Prompt chaining involves linking multiple prompts together, where the output of one prompt serves as the input for the next, enabling complex, multi-step tasks to be performed by AI. Tool integration refers to connecting AI models with external tools or software, allowing them to access additional data, perform calculations, or execute actions beyond text generation, thereby expanding their capabilities and making them more useful for diverse applications.
Prompt chaining involves linking multiple prompts together, where the output of one prompt serves as the input for the next, enabling complex, multi-step tasks to be performed by AI. Tool integration refers to connecting AI models with external tools or software, allowing them to access additional data, perform calculations, or execute actions beyond text generation, thereby expanding their capabilities and making them more useful for diverse applications.
What is prompt chaining?
Prompt chaining is the practice of linking several prompts so that the output of one serves as the input for the next, enabling step-by-step tasks to be tackled by AI.

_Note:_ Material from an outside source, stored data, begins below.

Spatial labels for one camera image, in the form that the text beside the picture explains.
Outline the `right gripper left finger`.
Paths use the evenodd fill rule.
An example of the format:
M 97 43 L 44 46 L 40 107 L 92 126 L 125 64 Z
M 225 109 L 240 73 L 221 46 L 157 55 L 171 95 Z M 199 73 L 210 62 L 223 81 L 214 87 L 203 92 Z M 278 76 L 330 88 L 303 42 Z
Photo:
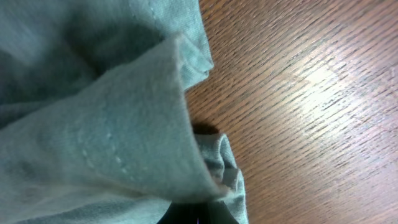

How does prompt chaining help with complex tasks?
It breaks a complex goal into smaller stages, allowing the AI to perform reasoning, transformations, or decisions across multiple prompts.
What is tool integration in AI?
Tool integration connects an AI model to external tools or software (such as APIs or apps) so it can access data, run actions, and extend its capabilities beyond its built-in knowledge.
Why is tool integration useful for online life tasks?
It enables real-time data access, automation, and interoperability with the tools you use, improving efficiency and accuracy.